Output the data in full and exactly as presented.

*** SUPPLIED INFORMATION ***

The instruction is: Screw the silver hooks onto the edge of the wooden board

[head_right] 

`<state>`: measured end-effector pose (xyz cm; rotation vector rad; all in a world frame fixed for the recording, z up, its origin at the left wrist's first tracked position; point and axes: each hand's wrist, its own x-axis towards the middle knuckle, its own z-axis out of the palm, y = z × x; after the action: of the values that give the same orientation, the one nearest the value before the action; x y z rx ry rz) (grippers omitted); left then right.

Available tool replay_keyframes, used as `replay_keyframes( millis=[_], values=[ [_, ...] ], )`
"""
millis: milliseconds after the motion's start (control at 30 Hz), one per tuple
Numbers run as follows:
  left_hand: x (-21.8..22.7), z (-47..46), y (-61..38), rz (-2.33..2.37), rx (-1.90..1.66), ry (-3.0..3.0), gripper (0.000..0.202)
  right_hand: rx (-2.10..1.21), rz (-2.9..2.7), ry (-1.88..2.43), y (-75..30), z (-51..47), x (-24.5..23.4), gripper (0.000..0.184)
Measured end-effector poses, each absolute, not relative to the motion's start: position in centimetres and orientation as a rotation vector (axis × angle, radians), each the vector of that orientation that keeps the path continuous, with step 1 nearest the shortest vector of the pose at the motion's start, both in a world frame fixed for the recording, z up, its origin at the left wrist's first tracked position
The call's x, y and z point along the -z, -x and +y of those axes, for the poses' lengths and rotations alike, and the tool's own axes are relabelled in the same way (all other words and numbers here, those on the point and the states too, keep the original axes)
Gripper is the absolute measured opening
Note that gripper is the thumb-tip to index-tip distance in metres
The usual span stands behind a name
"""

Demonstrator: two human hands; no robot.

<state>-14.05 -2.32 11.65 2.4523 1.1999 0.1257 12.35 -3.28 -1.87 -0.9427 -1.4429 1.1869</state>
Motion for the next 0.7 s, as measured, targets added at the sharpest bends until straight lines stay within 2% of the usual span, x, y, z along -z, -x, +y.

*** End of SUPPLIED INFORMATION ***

== EXERCISE RESPONSE ==
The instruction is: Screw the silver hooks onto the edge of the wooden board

[head_right] 

`<state>`: measured end-effector pose (xyz cm; rotation vector rad; all in a world frame fixed for the recording, z up, its origin at the left wrist's first tracked position; point and axes: each hand's wrist, its own x-axis towards the middle knuckle, its own z-axis out of the palm, y = z × x; after the action: of the values that give the same orientation, the one nearest the value before the action; x y z rx ry rz) (grippers omitted); left then right.

Available tool replay_keyframes, used as `replay_keyframes( millis=[_], values=[ [_, ...] ], )`
"""
millis: milliseconds after the motion's start (control at 30 Hz), one per tuple
Numbers run as follows:
  left_hand: x (-21.8..22.7), z (-47..46), y (-61..38), rz (-2.33..2.37), rx (-1.90..1.66), ry (-3.0..3.0), gripper (0.000..0.202)
  right_hand: rx (-2.10..1.21), rz (-2.9..2.7), ry (-1.88..2.43), y (-75..30), z (-51..47), x (-24.5..23.4), gripper (0.000..0.184)
Measured end-effector poses, each absolute, not relative to the motion's start: position in centimetres and orientation as a rotation vector (axis × angle, radians), each the vector of that orientation that keeps the path continuous, with step 1 nearest the shortest vector of the pose at the motion's start, both in a world frame fixed for the recording, z up, its origin at the left wrist's first tracked position
The call's x, y and z point along the -z, -x and +y of those axes, for the poses' lengths and rotations alike, and the tool's own axes are relabelled in the same way (all other words and numbers here, those on the point and the states too, keep the original axes)
Gripper is the absolute measured opening
Note that gripper is the thumb-tip to index-tip distance in metres
The usual span stands behind a name
"""

Demonstrator: two human hands; no robot.

<state>-14.05 -2.32 11.65 2.4523 1.1999 0.1257 12.35 -3.28 -1.87 -0.9427 -1.4429 1.1869</state>
Motion for the next 0.7 s, as measured, targets added at the sharpest bends until straight lines stay within 2% of the usual span, x, y, z along -z, -x, +y.

Work on the answer has been completed.